_Your objective:_ In the data that follows, find the line with "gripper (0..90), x"; transcribe it, every later line up to the one with "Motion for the", and that line as well, exactly and with no others.

------------------------------

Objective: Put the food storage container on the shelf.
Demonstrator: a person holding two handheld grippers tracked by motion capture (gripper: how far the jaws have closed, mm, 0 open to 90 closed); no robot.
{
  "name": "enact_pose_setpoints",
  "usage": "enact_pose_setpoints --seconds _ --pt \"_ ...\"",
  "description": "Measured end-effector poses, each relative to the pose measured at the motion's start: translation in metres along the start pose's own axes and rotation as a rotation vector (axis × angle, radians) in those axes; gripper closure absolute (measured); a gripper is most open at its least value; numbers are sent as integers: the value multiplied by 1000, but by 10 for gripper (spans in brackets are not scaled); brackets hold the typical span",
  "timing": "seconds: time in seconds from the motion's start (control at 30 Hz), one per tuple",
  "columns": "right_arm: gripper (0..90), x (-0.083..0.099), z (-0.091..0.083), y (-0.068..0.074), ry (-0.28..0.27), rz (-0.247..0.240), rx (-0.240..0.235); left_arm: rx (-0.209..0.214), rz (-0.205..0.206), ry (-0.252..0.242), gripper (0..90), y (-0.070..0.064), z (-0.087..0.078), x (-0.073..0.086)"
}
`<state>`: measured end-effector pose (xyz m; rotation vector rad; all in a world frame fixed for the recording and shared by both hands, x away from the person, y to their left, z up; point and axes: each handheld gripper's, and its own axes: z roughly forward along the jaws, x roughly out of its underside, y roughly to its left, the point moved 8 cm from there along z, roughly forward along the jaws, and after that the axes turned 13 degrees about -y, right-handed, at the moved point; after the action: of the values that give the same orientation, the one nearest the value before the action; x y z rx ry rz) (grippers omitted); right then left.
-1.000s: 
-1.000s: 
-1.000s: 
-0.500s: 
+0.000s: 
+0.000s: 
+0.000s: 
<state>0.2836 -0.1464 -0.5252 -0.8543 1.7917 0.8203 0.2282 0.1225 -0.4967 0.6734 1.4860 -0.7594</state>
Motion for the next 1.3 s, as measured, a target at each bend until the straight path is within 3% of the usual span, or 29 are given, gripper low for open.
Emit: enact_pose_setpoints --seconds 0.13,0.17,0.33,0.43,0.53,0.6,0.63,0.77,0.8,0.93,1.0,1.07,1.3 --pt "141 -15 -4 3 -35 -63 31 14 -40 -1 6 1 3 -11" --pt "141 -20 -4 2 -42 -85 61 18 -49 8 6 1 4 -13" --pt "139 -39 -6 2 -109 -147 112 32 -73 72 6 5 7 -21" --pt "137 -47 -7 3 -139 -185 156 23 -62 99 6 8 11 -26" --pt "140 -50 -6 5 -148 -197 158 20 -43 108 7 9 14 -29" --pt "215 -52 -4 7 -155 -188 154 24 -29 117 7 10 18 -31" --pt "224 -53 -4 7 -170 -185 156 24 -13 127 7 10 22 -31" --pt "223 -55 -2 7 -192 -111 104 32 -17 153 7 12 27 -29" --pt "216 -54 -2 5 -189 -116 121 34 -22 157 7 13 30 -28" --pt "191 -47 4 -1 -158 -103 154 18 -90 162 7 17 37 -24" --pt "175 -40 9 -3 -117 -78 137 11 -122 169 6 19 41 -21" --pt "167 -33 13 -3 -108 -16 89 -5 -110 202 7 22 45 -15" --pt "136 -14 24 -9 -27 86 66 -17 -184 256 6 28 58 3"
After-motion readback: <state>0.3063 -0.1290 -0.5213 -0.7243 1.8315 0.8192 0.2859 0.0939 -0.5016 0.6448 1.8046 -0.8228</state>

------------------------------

_Output below:_
  "columns": "right_arm: gripper (0..90), x (-0.083..0.099), z (-0.091..0.083), y (-0.068..0.074), ry (-0.28..0.27), rz (-0.247..0.240), rx (-0.240..0.235); left_arm: rx (-0.209..0.214), rz (-0.205..0.206), ry (-0.252..0.242), gripper (0..90), y (-0.070..0.064), z (-0.087..0.078), x (-0.073..0.086)"
}
`<state>`: measured end-effector pose (xyz m; rotation vector rad; all in a world frame fixed for the recording and shared by both hands, x away from the person, y to their left, z up; point and axes: each handheld gripper's, and its own axes: z roughly forward along the jaws, x roughly out of its underside, y roughly to its left, the point moved 8 cm from there along z, roughly forward along the jaws, and after that the axes turned 13 degrees about -y, right-handed, at the moved point; after the action: of the values that give the same orientation, the one nearest the value before the action; x y z rx ry rz) (grippers omitted); right then left.
-1.000s: 
-1.000s: 
-1.000s: 
-0.500s: 
+0.000s: 
+0.000s: 
+0.000s: 
<state>0.2836 -0.1464 -0.5252 -0.8543 1.7917 0.8203 0.2282 0.1225 -0.4967 0.6734 1.4860 -0.7594</state>
Motion for the next 1.3 s, as measured, a target at each bend until the straight path is within 3% of the usual span, or 29 are given, gripper low for open.

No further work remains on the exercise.